Source records
■ ■ ■ ■

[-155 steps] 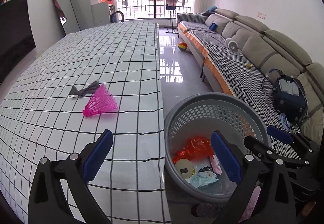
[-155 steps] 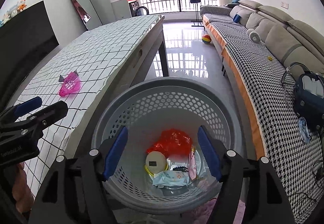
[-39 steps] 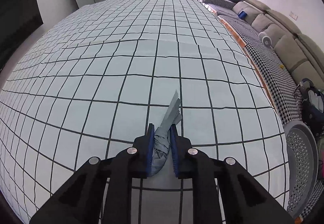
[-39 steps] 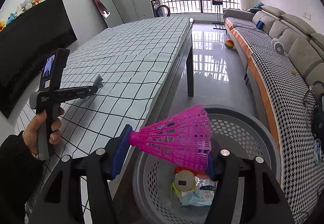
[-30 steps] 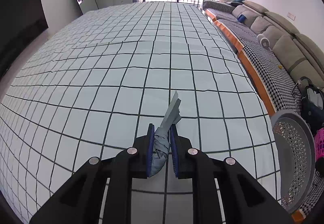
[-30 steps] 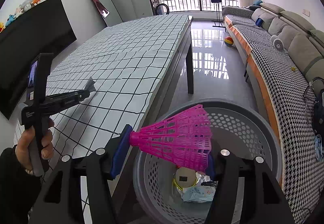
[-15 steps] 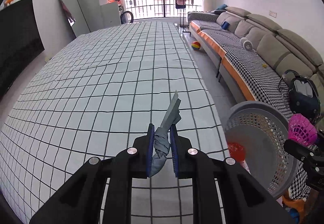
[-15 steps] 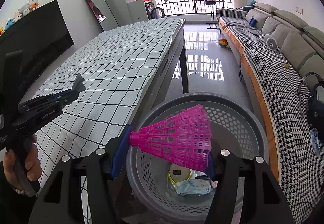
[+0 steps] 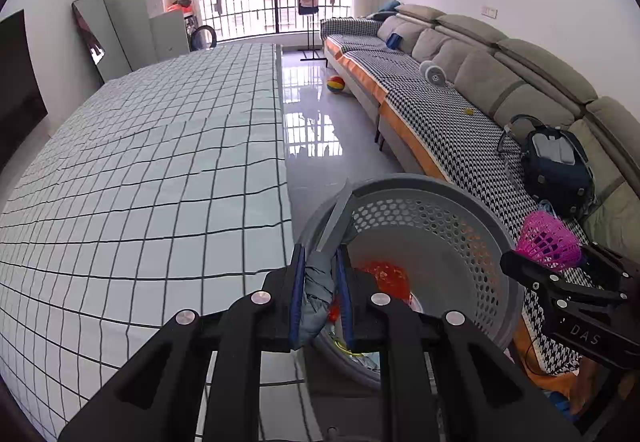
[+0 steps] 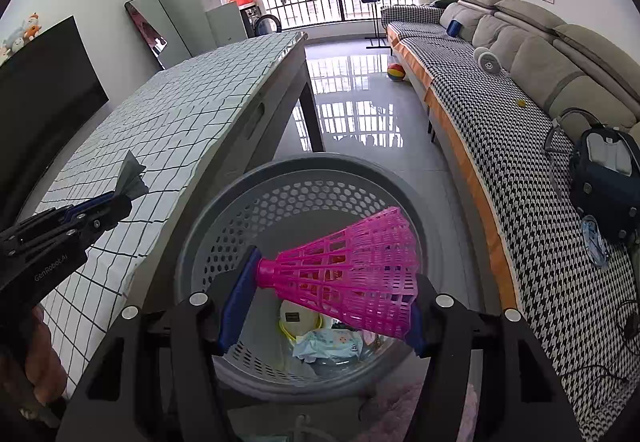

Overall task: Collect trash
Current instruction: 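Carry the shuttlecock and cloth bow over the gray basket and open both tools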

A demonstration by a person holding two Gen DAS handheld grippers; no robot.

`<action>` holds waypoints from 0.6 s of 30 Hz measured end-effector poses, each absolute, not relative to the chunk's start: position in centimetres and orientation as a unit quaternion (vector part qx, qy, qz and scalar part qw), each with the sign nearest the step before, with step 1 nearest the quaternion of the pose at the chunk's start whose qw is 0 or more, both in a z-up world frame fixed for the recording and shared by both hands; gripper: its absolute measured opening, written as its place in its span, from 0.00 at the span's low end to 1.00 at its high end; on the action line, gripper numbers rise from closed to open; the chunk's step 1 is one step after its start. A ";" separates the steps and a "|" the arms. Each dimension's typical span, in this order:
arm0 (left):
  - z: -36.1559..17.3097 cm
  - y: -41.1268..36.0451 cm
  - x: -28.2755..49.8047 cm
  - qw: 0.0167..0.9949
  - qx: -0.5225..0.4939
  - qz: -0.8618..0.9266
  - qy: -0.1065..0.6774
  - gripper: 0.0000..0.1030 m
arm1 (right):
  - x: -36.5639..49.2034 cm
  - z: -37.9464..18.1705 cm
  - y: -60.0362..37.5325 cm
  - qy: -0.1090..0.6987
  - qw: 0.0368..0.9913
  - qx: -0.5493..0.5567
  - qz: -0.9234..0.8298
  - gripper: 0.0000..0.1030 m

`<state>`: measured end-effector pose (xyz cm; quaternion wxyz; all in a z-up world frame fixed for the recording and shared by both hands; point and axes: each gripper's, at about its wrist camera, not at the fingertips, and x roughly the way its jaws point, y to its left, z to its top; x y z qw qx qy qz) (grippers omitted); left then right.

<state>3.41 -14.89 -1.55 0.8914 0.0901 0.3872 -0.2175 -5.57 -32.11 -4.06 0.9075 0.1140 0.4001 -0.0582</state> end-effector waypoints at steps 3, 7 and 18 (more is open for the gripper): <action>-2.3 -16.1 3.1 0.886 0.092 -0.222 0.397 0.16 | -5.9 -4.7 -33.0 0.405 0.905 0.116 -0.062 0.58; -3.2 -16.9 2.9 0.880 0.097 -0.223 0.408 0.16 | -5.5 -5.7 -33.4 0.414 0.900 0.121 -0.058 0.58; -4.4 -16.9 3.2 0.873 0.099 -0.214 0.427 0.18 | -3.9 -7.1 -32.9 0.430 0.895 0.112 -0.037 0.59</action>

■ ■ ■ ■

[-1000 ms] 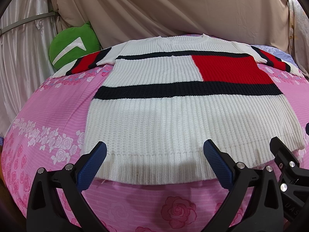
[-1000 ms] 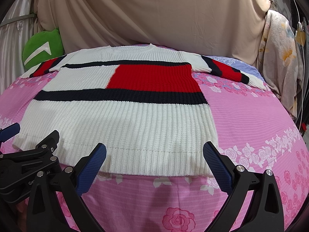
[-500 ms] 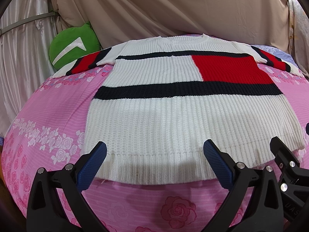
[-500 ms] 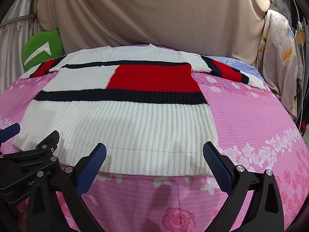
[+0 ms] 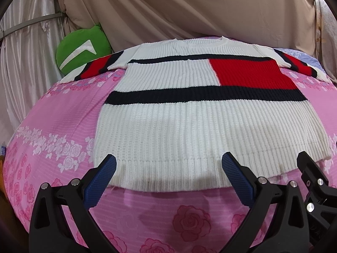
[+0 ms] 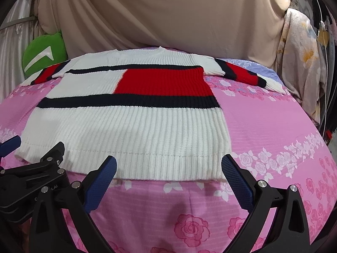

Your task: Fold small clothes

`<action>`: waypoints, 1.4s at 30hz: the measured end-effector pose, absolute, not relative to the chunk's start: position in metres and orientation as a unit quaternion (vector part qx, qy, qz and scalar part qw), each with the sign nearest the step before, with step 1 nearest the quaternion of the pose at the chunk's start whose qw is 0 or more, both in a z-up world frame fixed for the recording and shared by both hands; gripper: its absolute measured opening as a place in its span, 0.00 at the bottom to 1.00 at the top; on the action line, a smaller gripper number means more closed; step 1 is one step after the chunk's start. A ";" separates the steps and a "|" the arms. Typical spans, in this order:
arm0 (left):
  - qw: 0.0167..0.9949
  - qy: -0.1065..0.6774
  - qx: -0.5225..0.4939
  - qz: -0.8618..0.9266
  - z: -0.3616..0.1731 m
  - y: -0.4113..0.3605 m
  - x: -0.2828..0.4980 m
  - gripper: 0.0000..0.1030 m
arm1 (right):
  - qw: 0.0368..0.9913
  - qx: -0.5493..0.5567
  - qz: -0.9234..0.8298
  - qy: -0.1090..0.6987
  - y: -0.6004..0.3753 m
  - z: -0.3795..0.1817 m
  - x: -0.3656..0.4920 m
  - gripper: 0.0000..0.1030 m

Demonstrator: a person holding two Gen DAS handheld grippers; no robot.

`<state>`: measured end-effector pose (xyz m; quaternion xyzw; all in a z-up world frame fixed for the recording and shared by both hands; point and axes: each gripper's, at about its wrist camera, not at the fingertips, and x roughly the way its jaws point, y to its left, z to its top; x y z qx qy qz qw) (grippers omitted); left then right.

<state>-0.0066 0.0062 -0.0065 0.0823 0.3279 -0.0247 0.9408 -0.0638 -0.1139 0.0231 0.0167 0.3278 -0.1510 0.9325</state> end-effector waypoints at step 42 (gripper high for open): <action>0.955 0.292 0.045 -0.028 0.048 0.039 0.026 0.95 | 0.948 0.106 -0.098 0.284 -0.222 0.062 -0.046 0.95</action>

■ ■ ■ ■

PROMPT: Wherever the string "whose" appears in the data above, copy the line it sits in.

TASK RESPONSE:
`<action>` holds waypoints from 0.6 s of 30 Hz measured end-effector poses, each absolute, not relative to the chunk's start: position in centimetres and orientation as a unit quaternion (vector part qx, qy, qz and scalar part qw), each with the sign nearest the step before, with step 1 nearest the quaternion of the pose at the chunk's start whose qw is 0 or more, both in a z-up world frame fixed for the recording and shared by both hands; gripper: its absolute measured opening, written as its place in its span, from 0.00 at the span's low end to 1.00 at its high end; on the action line, gripper numbers rise from closed to open; the chunk's step 1 is one step after its start. A ";" separates the steps and a "|" the arms. Each dimension's typical span, in this order:
`<action>`: waypoints, 1.4s at 30hz: the measured end-effector pose, absolute, not relative to the chunk's start: position in metres and orientation as a unit quaternion (vector part qx, qy, qz and scalar part qw), each with the sign nearest the step before, with step 1 nearest the quaternion of the pose at the chunk's start whose qw is 0 or more, both in a z-up world frame fixed for the recording and shared by both hands; gripper: its absolute measured opening as a place in its span, 0.00 at the bottom to 1.00 at the top; on the action line, a smaller gripper number means more closed; step 1 is one step after the chunk's start. A ";" separates the steps and a "|" the arms. Typical spans, in this order:

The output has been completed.